1 Introduction

Recommendation systems play an important role in filtering out irrelevant information and suggest contents that interest users. Examples include book recommendation in LibraryThing, movie recommendation in Netflix. Collaborative Filtering (CF) [9] has been successful in predicting user needs to be based on the like-minded users’ interests using their historical records. However, in practice, users rate a very few as compared to available items. Besides, new users and/or items are added at regular intervals. These two phenomena lead to sparsity and cold-start problems.

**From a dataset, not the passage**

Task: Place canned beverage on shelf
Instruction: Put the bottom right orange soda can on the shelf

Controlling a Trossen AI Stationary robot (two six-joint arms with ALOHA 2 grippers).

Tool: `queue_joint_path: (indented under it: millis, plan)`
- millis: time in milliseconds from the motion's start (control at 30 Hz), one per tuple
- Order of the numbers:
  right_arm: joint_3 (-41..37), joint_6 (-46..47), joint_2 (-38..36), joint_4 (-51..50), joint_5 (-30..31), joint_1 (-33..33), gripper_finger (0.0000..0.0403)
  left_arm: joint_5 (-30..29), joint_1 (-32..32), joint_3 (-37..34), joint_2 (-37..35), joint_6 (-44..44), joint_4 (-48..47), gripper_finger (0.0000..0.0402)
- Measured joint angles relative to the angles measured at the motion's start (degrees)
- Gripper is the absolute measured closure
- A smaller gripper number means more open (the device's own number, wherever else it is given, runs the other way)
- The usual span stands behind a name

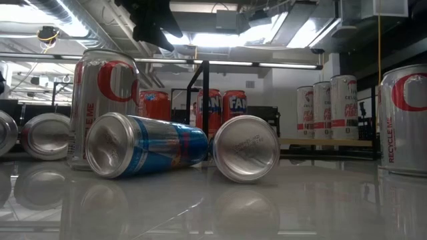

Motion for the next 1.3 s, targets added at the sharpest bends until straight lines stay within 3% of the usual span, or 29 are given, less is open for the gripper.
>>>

To deal with the data sparsity and cold-start problems, researchers have exploited Cross-Domain Collaborative Filtering (CDCF) [3, 7, 8, 15], which leverages the knowledge extracted from related domains. For example, users who watch movies from adventure genre will most likely be interested in reading books written on adventure travel. However, in most cases, users and/or items across domains do not overlap. In such a scenario, exploiting user-generated tags [2, 4, 5, 11, 13,14,15,16] (e.g. tags like ancient-literature or military-history) for bridging the related domains is becoming a popular way for enhancing personalized recommendations. That is, though we do not know the exact mapping of the users and/or items across domains, we establish the connections with the following assumption: the users who use similar tags are similar, and the items which are assigned with similar tags are similar. Nevertheless, existing tag based CDCF models work based on common tags and its co-occurrence count alone to bridge the related domains [5, 13, 14]. Hence, these models capture the syntax similarities between the tags and ignore the semantic relationships between them. We illustrate these by the following toy example.

Fig. 1.
figure 1

Illustration of tag based CDCF

Let us assume that a cross-domain system has users (Bill and Mark), items (The prestige and Inception from Movie domain, and Inferno and Bk from book domain, respectively), ratings (in the scale of 1–5, where 1 being low and 5 being high) and their tag assignments as shown in Fig. 1.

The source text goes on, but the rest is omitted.